Abstract

Haemophilia A is the most common inherited X-linked recessive bleeding disorder. The aim was to investigate the usefulness of two DNA markers in linkage analysis, one intragenic BCL1 affecting restriction site in intron 18, and is detected as restriction fragment length polymorphism (RFLP), and one extragenic variable number of tandem repeat (VNTR) locus DXS52 (St14) to formulate an informative and accurate carrier detection and prenatal diagnosis. The study included 46 families with at least one child affected with haemophilia A, and 30 unrelated normal females as control group. Polymerase chain reaction (PCR) and restriction enzyme analysis were used to study the polymorphism in BCL1, and long-distance PCR for detection of VNTR (ST14) alleles. The incidence of BCL1 (+) allele was 74%, 72% and 60% in patients, mothers and control group, respectively. Expected heterozygosity for BCL1 was 40% in mothers of affected cases compared with 48% in the female control group. However, observed heterozygosity was found to be 48% in the mothers of affected cases, compared with 60% in the control group. Thus, 48% of the studied families are informative for this marker alone.
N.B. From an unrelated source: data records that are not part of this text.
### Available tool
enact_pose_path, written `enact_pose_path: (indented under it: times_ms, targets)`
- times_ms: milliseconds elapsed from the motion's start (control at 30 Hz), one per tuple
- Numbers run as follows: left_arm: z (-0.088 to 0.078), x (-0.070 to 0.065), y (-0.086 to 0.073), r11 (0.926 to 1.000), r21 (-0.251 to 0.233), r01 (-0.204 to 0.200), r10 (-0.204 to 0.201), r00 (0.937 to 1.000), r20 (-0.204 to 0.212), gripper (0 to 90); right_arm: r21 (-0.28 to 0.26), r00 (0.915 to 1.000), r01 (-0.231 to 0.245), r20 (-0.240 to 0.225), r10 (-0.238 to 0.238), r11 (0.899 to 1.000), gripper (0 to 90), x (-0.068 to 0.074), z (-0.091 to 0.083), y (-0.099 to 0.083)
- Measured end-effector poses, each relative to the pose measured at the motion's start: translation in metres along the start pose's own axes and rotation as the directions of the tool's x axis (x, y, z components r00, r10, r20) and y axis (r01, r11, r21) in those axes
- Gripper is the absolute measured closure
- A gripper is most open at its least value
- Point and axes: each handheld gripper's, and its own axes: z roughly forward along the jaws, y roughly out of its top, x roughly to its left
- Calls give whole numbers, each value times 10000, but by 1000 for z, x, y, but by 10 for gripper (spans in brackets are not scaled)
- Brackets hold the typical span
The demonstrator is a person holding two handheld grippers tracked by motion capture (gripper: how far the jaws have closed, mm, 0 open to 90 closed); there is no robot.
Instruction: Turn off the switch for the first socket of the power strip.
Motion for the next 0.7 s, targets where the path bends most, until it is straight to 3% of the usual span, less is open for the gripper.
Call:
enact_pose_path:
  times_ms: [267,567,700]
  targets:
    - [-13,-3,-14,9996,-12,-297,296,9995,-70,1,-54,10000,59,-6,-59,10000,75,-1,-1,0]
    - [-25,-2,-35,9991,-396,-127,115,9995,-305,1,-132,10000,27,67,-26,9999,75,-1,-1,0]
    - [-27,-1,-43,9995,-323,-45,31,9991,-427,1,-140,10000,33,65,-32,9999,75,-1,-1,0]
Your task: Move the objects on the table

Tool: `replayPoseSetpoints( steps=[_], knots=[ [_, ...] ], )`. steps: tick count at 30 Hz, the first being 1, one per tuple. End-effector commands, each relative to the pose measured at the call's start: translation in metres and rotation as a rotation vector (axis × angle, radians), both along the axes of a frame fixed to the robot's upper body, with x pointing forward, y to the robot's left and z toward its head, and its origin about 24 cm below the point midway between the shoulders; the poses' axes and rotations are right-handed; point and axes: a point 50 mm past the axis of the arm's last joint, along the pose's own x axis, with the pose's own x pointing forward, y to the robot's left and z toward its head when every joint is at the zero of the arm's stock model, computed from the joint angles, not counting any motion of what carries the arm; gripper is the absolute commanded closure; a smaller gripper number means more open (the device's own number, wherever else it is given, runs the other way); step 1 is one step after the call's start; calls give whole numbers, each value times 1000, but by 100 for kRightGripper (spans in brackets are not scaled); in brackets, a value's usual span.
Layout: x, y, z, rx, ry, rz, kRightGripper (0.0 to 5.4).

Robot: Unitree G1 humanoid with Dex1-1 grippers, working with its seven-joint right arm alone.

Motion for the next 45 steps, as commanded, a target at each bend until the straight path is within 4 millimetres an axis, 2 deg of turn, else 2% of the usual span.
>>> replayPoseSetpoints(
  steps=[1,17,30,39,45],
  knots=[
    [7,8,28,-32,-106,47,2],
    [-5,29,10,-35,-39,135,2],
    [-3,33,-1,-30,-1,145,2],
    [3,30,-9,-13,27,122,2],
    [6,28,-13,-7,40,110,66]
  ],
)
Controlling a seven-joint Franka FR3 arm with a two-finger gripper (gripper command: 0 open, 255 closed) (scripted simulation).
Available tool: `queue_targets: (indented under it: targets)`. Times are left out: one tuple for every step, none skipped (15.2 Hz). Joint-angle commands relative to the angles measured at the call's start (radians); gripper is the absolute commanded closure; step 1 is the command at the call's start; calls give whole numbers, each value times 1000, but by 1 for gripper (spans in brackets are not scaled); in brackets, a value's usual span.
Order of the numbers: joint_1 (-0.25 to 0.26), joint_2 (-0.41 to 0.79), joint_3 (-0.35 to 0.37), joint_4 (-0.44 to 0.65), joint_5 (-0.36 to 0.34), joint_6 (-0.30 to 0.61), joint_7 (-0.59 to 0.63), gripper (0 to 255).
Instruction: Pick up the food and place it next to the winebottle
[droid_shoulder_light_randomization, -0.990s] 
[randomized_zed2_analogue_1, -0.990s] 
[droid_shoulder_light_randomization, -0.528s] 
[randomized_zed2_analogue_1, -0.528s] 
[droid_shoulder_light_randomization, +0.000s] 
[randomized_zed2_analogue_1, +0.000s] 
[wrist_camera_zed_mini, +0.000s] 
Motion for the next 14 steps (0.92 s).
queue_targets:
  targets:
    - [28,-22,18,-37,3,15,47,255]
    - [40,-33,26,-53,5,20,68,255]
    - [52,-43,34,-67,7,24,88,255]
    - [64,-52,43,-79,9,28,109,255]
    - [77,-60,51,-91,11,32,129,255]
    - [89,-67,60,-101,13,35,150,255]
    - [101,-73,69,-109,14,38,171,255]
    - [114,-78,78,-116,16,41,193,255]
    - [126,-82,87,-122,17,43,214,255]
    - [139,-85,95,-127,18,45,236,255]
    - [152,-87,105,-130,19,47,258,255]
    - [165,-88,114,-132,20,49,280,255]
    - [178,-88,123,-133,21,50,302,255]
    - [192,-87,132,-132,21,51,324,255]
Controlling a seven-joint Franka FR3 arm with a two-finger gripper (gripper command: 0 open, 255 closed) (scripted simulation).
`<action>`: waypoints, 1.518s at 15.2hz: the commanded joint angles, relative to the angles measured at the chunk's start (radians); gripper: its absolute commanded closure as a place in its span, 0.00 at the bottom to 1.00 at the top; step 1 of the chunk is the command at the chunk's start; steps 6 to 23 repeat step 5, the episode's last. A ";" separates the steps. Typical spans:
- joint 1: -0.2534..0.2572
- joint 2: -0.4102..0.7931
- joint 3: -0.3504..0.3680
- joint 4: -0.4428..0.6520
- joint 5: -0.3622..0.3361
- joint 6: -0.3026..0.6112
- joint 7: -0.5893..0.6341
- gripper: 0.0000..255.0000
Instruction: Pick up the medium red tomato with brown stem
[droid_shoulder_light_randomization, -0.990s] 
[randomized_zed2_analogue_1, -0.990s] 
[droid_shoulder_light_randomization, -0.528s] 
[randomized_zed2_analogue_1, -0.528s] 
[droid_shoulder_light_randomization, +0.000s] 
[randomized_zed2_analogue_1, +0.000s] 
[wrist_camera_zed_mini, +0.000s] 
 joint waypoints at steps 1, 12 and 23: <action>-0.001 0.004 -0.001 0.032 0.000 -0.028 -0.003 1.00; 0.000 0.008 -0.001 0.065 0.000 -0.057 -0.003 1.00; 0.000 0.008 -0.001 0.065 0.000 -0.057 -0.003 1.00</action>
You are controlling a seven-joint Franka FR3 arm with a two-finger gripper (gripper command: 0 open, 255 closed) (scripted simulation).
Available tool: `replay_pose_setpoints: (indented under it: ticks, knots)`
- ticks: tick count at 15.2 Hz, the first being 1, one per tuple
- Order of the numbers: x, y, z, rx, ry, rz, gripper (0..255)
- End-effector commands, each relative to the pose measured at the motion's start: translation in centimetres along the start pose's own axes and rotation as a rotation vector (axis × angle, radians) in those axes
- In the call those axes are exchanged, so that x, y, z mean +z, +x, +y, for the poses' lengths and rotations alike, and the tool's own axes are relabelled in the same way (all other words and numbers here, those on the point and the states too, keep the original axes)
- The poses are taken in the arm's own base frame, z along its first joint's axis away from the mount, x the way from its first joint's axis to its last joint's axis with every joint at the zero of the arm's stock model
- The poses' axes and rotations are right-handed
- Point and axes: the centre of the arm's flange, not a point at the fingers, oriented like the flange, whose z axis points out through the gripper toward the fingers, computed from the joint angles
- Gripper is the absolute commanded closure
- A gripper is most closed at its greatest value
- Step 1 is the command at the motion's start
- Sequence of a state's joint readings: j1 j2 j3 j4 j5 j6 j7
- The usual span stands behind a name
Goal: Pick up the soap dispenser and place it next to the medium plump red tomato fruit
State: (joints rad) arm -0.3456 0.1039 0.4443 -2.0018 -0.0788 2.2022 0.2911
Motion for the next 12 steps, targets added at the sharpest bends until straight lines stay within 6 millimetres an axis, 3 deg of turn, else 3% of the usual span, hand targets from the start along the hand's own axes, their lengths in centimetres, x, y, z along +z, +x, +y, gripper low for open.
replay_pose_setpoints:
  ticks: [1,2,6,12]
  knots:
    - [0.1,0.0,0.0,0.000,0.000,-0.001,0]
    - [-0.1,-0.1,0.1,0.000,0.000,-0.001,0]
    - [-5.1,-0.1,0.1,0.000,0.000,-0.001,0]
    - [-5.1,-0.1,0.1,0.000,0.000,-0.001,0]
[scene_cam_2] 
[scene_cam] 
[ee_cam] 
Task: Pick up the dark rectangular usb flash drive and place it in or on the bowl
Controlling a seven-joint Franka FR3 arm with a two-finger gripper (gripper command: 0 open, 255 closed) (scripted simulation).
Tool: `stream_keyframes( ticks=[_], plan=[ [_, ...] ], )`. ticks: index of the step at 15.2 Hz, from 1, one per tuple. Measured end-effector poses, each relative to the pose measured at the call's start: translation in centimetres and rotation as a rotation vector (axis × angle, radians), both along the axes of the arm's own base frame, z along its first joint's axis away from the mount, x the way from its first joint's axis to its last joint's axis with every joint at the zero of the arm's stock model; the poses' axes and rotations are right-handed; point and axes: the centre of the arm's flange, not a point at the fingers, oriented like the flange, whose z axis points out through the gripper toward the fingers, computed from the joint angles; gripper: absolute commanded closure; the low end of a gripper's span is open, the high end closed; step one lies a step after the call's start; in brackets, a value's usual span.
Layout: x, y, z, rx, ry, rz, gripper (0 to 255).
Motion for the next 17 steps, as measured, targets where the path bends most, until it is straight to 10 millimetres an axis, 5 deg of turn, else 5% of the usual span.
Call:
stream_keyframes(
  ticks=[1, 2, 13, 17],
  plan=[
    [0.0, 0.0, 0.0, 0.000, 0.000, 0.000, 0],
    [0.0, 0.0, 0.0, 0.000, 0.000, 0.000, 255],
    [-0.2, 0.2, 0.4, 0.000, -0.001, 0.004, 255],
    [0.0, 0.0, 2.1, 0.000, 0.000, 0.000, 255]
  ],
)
Nine different alleles of VNTR (St14) were observed in mothers and six alleles in affected cases and six in the control group. The most prevalent alleles were 1300 bp (45.5% and 34%) and 700 bp (13.6% and 20%) in patients and their mothers, respectively. Observed heterozygosity in mothers was 41% compared with 43.3% in controls. The combined use of both BCL1 and St14 markers raised the informative rate to 63.6%. Carrier detection and prenatal diagnosis is possible in haemophilia A families using both DNA markers. We suggest screening haemophilic families first for BCL1 polymorphism followed by analysis of St14 locus.